10. As far as the finality of the decision of the Tribunal is concerned, the Hon'ble Supreme Court in the case of CIT v. Rao Thakur Narayan Singh [1965] 56 ITR 234, has held on the facts of that case that the order of the Tribunal having become final, the finding of the Tribunal even though by mistake, the officer cannot initiate reassessment proceedings in respect of certain issues and the decision of the Tribunal was binding on the ITO on the point. It was further observed that if that was not the legal position, it would result in placing an unrestricted power of revenue in the hands of the ITO to go behind the findings given by a hierarchy of the Tribunal and even those of the High Court and the Supreme Court with the changing moods. In other words, once the order of the Tribunal is disposed of and the same is final, the same is binding on all concerned.

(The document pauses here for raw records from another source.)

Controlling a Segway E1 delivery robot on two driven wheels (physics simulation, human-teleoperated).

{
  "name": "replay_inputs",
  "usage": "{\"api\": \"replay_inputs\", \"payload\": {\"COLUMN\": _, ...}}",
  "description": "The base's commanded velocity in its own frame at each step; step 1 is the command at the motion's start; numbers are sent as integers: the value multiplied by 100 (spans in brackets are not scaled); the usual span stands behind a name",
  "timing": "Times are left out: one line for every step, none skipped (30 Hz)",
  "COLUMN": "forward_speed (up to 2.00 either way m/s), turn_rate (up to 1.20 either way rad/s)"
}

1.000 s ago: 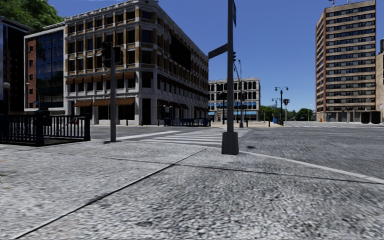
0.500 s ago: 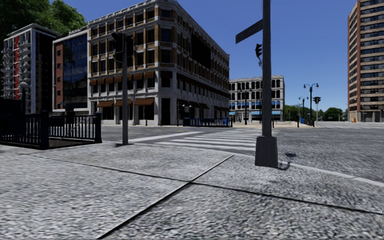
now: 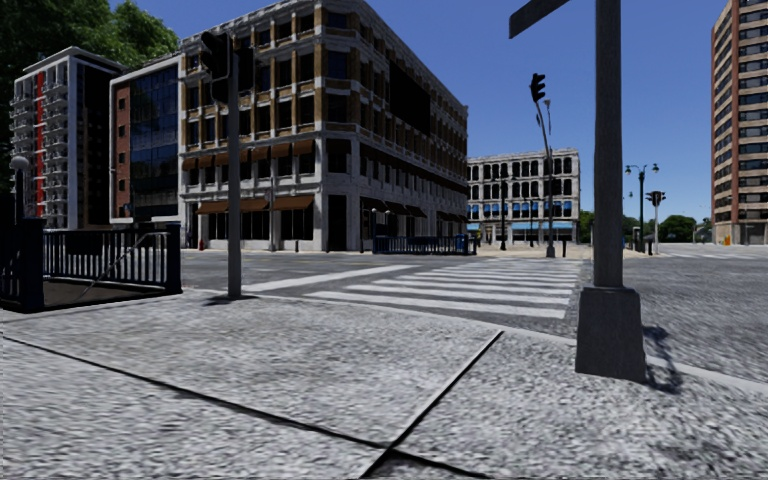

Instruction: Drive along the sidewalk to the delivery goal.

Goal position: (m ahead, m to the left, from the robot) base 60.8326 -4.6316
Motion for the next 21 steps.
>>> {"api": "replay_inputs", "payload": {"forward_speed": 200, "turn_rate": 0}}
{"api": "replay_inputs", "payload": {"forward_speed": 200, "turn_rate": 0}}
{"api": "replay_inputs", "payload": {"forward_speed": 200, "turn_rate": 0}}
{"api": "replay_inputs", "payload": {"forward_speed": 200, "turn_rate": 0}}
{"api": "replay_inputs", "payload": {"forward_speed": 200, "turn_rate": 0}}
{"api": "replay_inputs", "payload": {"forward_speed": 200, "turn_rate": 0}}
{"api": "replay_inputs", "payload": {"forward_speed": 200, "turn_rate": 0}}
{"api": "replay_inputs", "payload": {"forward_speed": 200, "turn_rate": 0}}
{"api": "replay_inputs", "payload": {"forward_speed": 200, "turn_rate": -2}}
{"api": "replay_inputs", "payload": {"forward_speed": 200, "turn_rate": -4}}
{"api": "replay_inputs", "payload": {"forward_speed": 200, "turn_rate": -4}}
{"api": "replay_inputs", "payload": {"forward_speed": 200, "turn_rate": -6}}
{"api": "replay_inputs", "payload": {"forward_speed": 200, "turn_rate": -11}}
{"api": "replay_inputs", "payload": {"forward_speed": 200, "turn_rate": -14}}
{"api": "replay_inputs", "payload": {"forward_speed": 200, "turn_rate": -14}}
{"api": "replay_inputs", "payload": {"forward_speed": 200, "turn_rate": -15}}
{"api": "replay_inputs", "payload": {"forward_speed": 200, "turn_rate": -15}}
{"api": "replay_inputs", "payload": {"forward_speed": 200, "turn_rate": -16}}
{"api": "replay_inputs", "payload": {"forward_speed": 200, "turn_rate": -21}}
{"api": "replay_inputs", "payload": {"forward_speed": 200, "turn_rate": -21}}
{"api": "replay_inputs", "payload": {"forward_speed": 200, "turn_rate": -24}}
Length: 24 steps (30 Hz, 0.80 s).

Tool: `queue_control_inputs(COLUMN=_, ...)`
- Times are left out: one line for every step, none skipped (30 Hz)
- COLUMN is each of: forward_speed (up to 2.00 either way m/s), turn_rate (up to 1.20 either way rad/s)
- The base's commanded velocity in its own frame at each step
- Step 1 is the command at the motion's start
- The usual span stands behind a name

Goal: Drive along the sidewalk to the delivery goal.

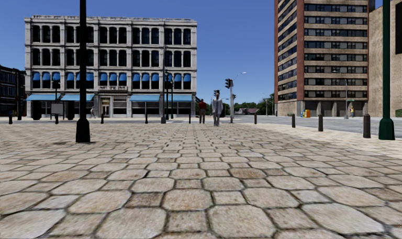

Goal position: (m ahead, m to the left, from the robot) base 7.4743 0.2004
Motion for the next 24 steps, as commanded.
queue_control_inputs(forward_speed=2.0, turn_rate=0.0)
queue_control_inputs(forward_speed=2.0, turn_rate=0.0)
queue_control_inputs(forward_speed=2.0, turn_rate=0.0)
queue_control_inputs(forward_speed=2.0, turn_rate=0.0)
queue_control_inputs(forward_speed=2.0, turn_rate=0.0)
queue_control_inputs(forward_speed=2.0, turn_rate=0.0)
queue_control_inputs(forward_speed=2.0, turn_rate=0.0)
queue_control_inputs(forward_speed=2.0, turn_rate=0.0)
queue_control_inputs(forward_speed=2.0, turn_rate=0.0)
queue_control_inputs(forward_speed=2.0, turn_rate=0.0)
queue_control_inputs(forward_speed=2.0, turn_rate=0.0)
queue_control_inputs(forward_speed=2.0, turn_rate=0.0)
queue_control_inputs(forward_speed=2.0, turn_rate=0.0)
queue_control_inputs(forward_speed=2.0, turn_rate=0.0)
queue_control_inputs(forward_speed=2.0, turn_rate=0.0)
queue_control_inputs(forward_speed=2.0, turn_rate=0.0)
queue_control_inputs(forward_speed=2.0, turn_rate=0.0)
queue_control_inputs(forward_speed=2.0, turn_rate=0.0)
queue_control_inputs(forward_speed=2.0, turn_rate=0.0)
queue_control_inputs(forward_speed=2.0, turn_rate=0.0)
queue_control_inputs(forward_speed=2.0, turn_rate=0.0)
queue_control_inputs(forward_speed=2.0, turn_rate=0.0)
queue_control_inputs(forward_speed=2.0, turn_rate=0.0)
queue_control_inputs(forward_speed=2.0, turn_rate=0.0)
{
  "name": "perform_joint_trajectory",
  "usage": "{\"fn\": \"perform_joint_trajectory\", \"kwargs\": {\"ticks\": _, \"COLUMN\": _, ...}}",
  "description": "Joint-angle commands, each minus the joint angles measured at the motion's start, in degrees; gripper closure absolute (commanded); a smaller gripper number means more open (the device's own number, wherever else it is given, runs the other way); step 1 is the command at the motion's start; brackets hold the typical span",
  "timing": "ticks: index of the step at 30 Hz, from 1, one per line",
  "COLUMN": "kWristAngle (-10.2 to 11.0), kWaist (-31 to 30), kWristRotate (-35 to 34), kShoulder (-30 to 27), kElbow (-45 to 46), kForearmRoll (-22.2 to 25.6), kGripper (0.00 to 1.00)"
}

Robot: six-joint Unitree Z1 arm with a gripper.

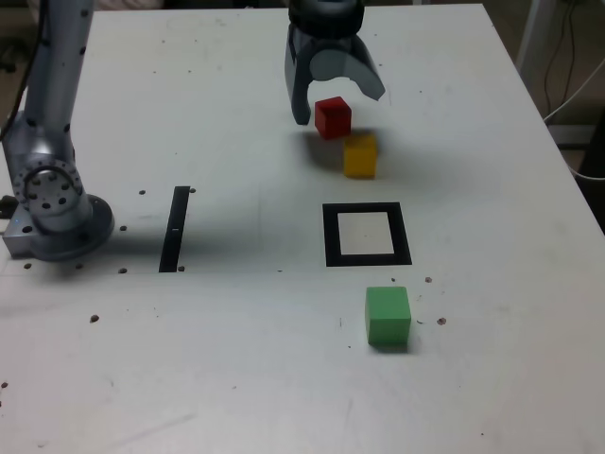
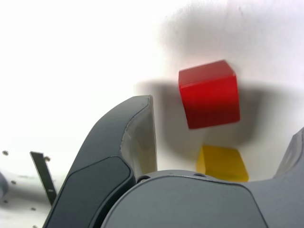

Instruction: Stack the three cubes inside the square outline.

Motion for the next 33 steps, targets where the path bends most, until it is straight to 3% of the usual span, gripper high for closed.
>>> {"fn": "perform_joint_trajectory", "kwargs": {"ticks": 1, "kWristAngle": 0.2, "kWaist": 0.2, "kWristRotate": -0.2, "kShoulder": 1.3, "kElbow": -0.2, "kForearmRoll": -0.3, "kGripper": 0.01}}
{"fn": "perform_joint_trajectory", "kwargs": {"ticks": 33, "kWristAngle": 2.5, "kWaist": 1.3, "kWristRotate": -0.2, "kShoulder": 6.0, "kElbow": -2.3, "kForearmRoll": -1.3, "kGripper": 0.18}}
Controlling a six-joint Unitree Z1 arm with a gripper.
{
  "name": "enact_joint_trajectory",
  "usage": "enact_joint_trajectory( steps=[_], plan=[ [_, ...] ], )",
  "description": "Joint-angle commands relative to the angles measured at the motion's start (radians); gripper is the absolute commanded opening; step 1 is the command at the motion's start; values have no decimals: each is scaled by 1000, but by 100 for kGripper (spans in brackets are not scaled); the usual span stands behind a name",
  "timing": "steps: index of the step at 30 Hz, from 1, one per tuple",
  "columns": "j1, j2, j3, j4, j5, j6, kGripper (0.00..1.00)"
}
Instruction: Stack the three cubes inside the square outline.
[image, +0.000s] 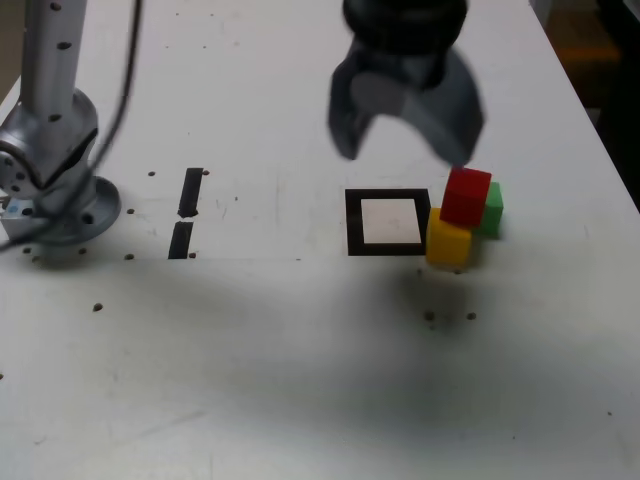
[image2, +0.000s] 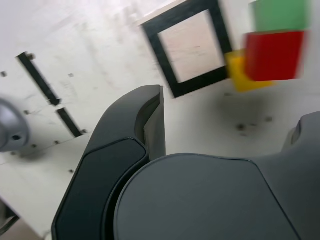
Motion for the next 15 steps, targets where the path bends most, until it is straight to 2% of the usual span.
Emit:
enact_joint_trajectory(
  steps=[1, 10, 15],
  plan=[
    [6, 25, -221, 5, -2, 6, 97],
    [23, 109, -217, 4, -36, 23, 96],
    [31, 131, -147, 5, -44, 25, 95]
  ],
)
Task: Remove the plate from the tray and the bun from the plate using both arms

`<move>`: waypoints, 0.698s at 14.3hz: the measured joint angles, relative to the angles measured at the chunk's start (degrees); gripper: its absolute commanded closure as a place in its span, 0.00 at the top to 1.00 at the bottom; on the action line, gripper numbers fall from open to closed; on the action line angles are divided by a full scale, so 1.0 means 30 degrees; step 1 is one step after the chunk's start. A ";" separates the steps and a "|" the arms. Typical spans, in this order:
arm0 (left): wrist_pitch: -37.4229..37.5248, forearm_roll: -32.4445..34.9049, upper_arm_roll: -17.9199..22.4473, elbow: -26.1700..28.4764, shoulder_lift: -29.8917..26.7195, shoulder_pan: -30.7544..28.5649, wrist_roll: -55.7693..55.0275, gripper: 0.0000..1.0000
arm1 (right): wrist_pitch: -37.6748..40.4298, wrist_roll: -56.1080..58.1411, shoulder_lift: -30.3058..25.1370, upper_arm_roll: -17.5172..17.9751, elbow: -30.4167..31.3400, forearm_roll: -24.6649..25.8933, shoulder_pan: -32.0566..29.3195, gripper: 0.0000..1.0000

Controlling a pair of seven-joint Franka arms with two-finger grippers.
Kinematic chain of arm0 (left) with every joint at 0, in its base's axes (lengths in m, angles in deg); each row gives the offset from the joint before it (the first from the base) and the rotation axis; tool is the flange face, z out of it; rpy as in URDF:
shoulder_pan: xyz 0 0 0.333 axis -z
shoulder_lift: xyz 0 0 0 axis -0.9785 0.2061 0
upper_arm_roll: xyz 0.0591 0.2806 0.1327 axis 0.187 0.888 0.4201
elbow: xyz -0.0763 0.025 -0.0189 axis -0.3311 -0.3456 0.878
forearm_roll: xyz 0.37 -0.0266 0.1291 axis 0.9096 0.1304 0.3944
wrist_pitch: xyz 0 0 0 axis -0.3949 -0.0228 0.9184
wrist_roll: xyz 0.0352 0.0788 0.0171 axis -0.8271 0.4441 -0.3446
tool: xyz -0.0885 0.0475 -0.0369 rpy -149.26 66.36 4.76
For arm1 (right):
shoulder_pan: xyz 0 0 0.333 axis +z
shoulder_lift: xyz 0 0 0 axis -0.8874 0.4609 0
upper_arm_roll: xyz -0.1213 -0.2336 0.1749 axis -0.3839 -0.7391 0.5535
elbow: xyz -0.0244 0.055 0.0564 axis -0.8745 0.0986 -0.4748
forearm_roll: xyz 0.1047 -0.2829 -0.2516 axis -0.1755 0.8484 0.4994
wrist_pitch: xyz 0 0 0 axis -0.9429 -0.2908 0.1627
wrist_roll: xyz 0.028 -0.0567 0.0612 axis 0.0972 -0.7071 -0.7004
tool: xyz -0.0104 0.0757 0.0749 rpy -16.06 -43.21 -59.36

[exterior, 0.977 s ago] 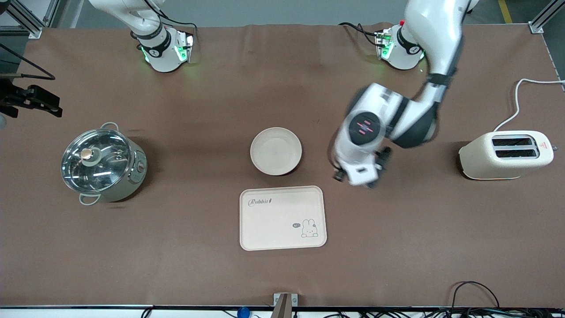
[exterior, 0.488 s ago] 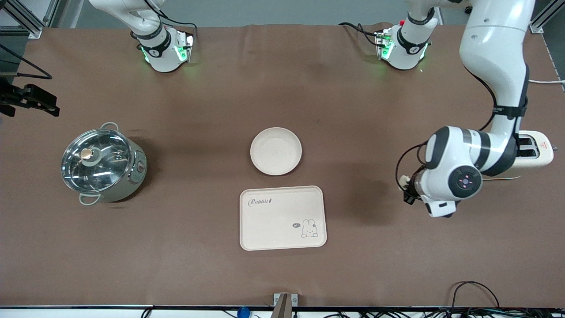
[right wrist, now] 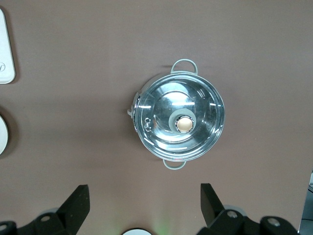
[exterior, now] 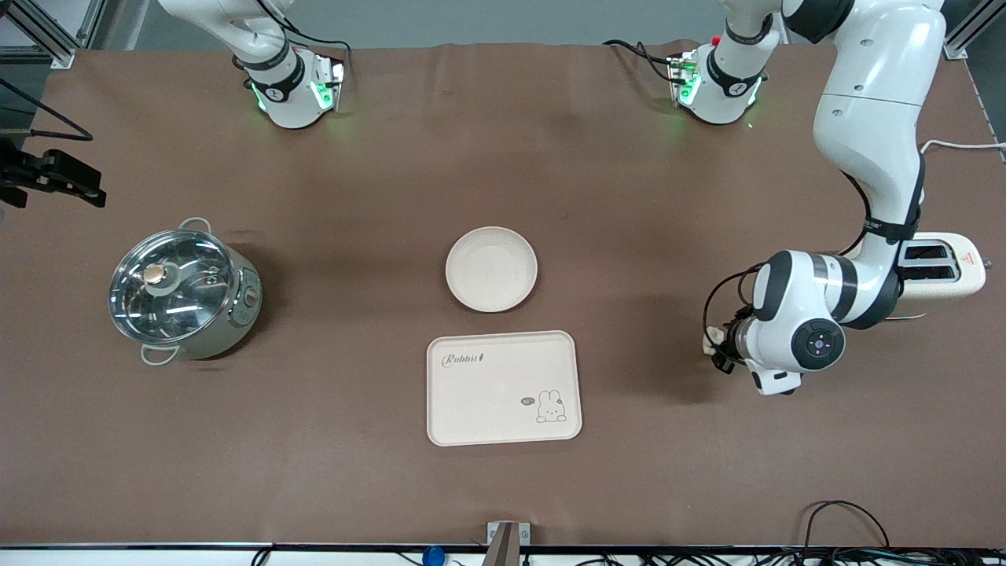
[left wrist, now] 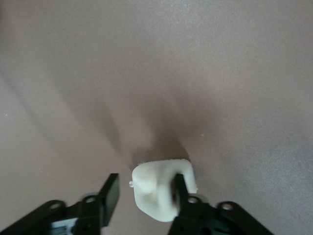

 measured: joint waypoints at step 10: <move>0.3367 0.0002 -0.0015 -0.2126 -0.3659 -0.0043 0.4383 1.00 | 0.0039 0.0064 0.0000 0.0004 0.0001 -0.0001 0.0016 1.00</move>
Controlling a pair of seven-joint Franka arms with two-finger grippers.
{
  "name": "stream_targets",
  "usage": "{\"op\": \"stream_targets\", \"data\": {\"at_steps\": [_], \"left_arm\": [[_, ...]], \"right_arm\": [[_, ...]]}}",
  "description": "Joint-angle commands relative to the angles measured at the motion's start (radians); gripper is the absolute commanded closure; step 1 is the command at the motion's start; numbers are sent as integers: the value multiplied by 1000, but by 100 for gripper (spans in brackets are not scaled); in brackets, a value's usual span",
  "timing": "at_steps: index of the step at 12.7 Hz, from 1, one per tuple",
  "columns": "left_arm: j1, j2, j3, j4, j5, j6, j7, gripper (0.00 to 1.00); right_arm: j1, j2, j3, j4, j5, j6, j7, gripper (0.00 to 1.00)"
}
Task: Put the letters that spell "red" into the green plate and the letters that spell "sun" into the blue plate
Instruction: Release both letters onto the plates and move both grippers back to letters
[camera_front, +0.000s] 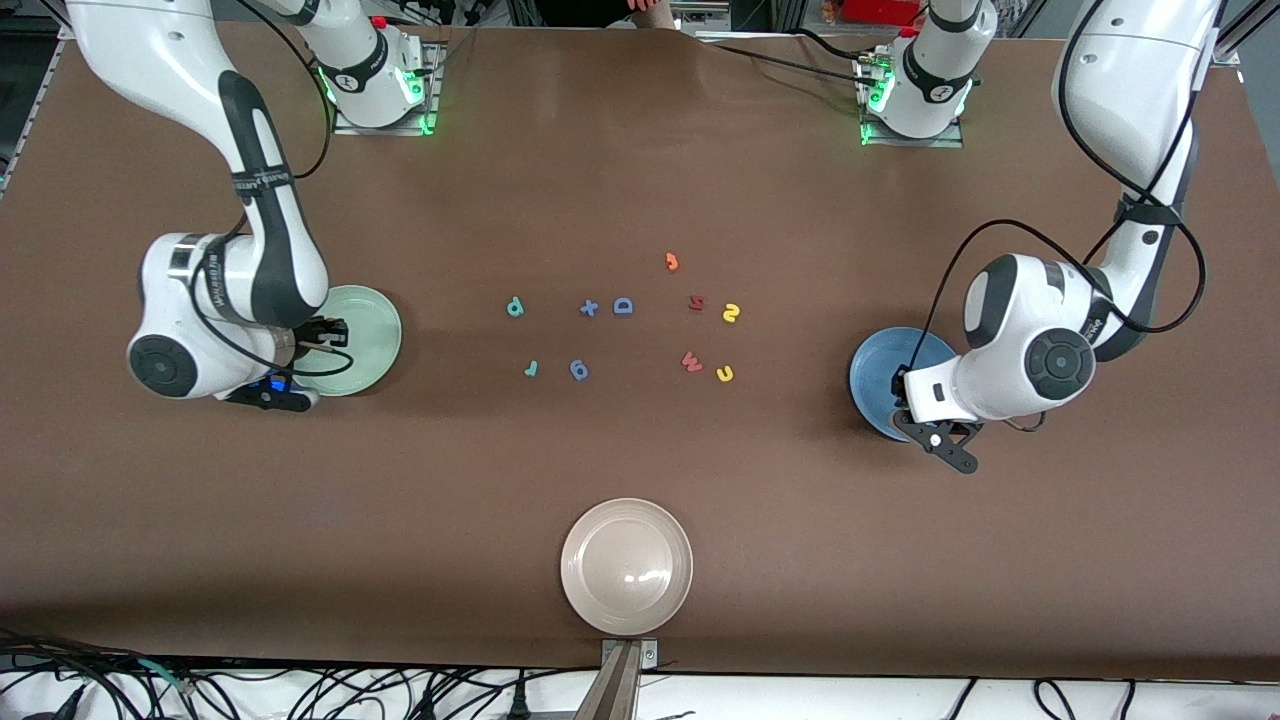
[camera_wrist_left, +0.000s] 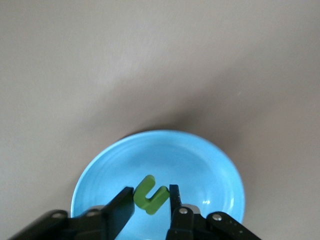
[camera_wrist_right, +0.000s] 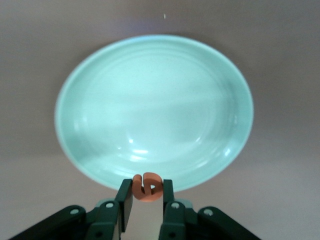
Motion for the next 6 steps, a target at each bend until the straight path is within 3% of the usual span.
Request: {"op": "stream_targets", "data": {"at_steps": [1, 4, 5, 6], "left_arm": [[12, -7, -19, -9, 3, -3, 22, 0], [0, -15, -30, 0, 3, -5, 19, 0], [1, -16, -65, 5, 3, -5, 16, 0], [3, -16, -105, 8, -1, -5, 2, 0]], "right_arm": [[7, -12, -12, -107, -7, 91, -45, 83], [6, 6, -12, -130, -7, 120, -47, 81], [6, 8, -12, -130, -7, 122, -47, 76], [6, 8, -12, -130, -7, 131, -47, 55]]}}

11. In the case of K.P. Abdul Kareem Hajee v. ITO [1983] 141 ITR 120, the Hon'ble Kerala High Court on the facts of that case held that the judicial and quasi-judicial authority is not final for the purpose of resjudicata during the time allowed for filing of an appeal or during the pendency of an appeal and in the absence of any statutory provision to the contrary or an interim stay granted by a competent authority, the order, although not final, is provisionally executable, subject to restoration. The issue in that case was regarding payment of the dues and adjustment of certain amounts seized vis a vis the tax liability. The assessment was made by the ITO in which addition was effected which order was passed by the AAC. It was noted that when the order of the AAC was finally set aside by the Tribunal and thereby affirming the order of the ITO, the finality of the order of the ITO was affirmed and, therefore, the party concerned was liable to pay interest during such period. This view was followed by the Hon'ble Kerala High Court in the case of Mohammed Essa Moosa Sait v. GTO [1987] 167 ITR 338.
12. In the case of V. Ramaswamy v. CIT [1960] 40 ITR 377, the Hon'ble Madras High Court had the occasion to deal with the jurisdiction of the AAC which was not confined to the subject-matter of appeal before him vis-a-vis the jurisdiction of the Tribunal by way of appeal in which the same principle cannot apply. It was observed that the jurisdiction of the Tribunal should be governed by the subject-matter of the appeal. The subject-matter of the appeal before us, amongst other things, is against the order of the CIT (Appeals) declining to concede the assessee's contention that the matter of imposition of penalty should have been set aside to the ITO for keeping it pending till the disposal of the reference made at the instance of the assessee before the Hon'ble High Court which is still pending. Of course, as held by the Hon'ble Supreme Court in the case of Bhopal Sugar Industries Ltd. v. ITO [1960] 40 ITR 618, the ITO is bound virtually by the order of the Tribunal and his refusal to carry out any direction given by the Tribunal was in effect a denial of justice and it was not open to the Judicial Commissioner to hold that the order was wrong. It was held in that case that as the ITO had failed to carry out the legal duty there was a failure which was destructive of a basic principle of justice. This was in connection with the writ petition pending before the Court.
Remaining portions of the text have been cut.